**The data**
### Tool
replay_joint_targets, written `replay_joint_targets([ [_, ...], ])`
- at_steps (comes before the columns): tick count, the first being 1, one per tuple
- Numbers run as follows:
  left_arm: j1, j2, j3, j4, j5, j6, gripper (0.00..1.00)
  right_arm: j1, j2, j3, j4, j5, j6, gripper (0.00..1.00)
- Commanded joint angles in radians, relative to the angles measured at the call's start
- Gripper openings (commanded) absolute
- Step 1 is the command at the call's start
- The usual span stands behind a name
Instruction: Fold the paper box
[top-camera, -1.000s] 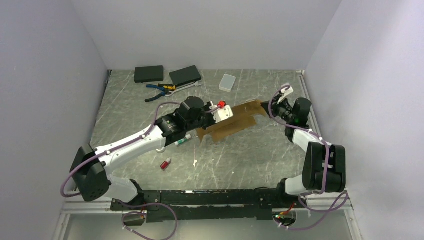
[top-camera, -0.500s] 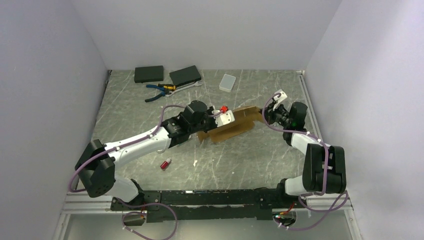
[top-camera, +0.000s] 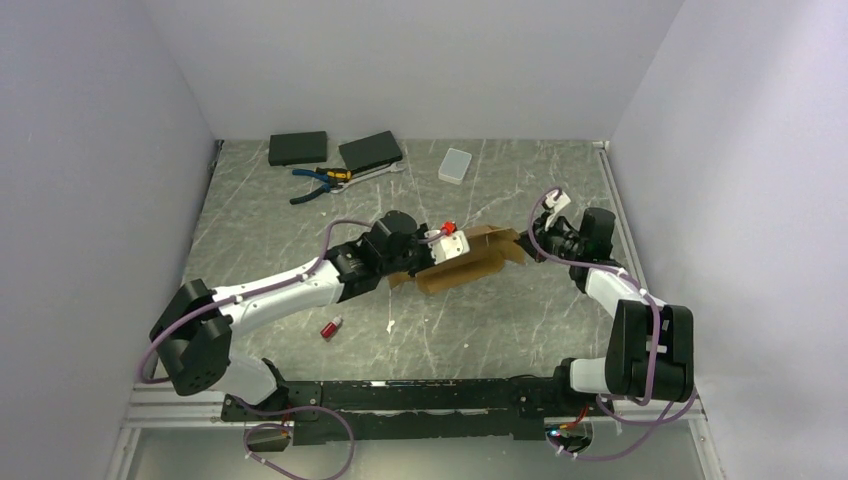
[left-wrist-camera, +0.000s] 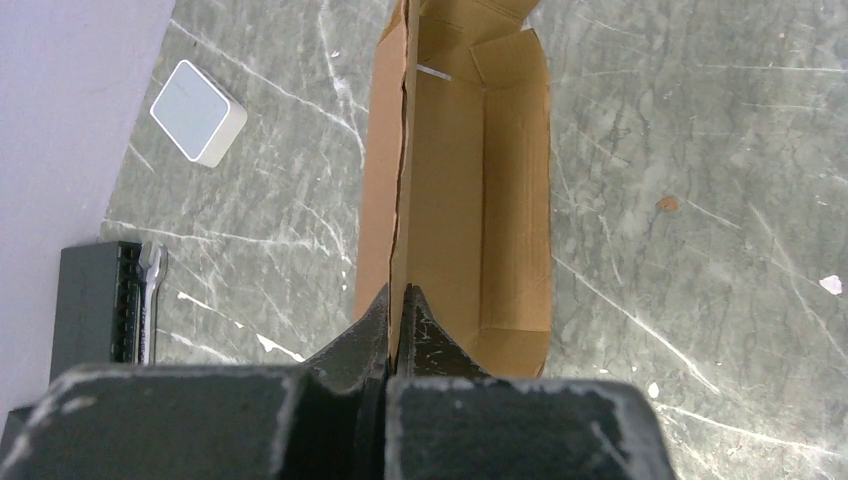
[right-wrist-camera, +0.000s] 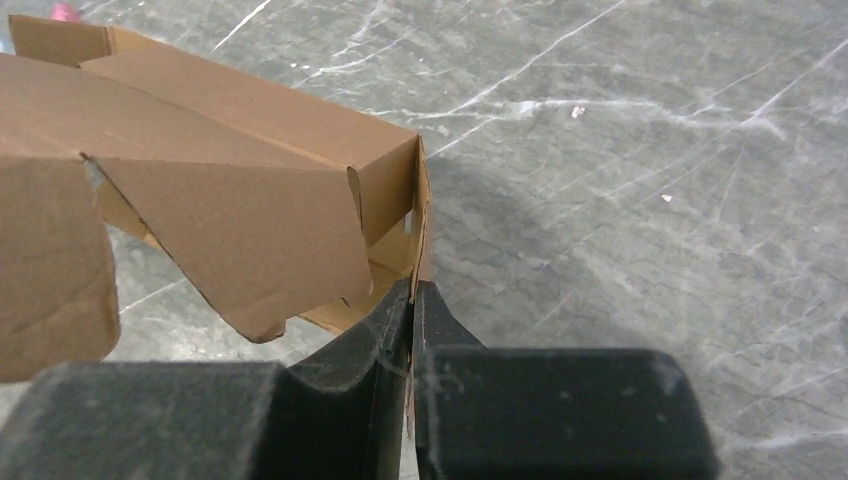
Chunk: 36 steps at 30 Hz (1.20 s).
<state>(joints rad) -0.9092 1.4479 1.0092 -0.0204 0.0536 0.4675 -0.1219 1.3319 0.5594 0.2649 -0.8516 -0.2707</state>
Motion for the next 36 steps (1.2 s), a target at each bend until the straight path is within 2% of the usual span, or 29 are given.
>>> replay_joint_targets([
  [1, -0.013, -0.051, -0.016, 0.037, 0.002, -0.035, 0.0, -0.006, 0.012, 0.048, -0.131, -0.069, -0.012, 0.11],
  [5, -0.021, -0.064, -0.03, 0.043, -0.003, -0.036, 0.0, -0.008, -0.002, 0.052, -0.193, -0.086, -0.028, 0.19],
  [15, -0.043, -0.099, -0.061, 0.044, -0.005, -0.032, 0.0, -0.04, -0.046, 0.075, -0.326, -0.141, -0.081, 0.33],
  [22, -0.062, -0.14, -0.092, 0.047, -0.02, -0.029, 0.0, -0.129, -0.042, 0.152, -0.609, -0.285, -0.331, 0.53],
  [28, -0.07, -0.153, -0.106, 0.055, -0.023, -0.026, 0.0, -0.212, -0.031, 0.213, -0.715, -0.361, -0.413, 0.55],
  [30, -0.071, -0.154, -0.106, 0.053, -0.023, -0.025, 0.0, -0.225, -0.031, 0.229, -0.69, -0.373, -0.373, 0.54],
  [33, -0.074, -0.157, -0.108, 0.056, -0.021, -0.023, 0.0, -0.229, -0.041, 0.223, -0.527, -0.334, -0.187, 0.51],
  [36, -0.075, -0.159, -0.109, 0.058, -0.016, -0.023, 0.0, -0.221, -0.038, 0.204, -0.291, -0.2, 0.063, 0.37],
])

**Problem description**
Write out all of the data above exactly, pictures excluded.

**Answer to the exercise**
### Tool
replay_joint_targets, written `replay_joint_targets([ [_, ...], ])`
- at_steps (comes before the columns): tick count, the first being 1, one per tuple
- Numbers run as follows:
  left_arm: j1, j2, j3, j4, j5, j6, gripper (0.00..1.00)
  right_arm: j1, j2, j3, j4, j5, j6, gripper (0.00..1.00)
- Commanded joint angles in radians, relative to the angles measured at the call's start
- Gripper openings (commanded) absolute
- Step 1 is the command at the call's start
- The usual span stands behind a name
Instruction: Fold the paper box
[top-camera, -1.000s] 
[top-camera, -0.500s] 
[top-camera, +0.000s] 
[left-wrist-camera, +0.000s] 
[right-wrist-camera, +0.000s] 
Chunk: 36 steps at 30 Hz (1.20 s).
<state>(joints rad) -0.9092 1.4479 1.0092 -0.0204 0.0536 0.4675 -0.1219 1.3319 0.5594 0.2649 -0.8516 -0.2707</state>
Motion for the next 36 steps (1.2 s), a target at each bend until the straight path is within 2% of the usual span, or 29 are given.
>>> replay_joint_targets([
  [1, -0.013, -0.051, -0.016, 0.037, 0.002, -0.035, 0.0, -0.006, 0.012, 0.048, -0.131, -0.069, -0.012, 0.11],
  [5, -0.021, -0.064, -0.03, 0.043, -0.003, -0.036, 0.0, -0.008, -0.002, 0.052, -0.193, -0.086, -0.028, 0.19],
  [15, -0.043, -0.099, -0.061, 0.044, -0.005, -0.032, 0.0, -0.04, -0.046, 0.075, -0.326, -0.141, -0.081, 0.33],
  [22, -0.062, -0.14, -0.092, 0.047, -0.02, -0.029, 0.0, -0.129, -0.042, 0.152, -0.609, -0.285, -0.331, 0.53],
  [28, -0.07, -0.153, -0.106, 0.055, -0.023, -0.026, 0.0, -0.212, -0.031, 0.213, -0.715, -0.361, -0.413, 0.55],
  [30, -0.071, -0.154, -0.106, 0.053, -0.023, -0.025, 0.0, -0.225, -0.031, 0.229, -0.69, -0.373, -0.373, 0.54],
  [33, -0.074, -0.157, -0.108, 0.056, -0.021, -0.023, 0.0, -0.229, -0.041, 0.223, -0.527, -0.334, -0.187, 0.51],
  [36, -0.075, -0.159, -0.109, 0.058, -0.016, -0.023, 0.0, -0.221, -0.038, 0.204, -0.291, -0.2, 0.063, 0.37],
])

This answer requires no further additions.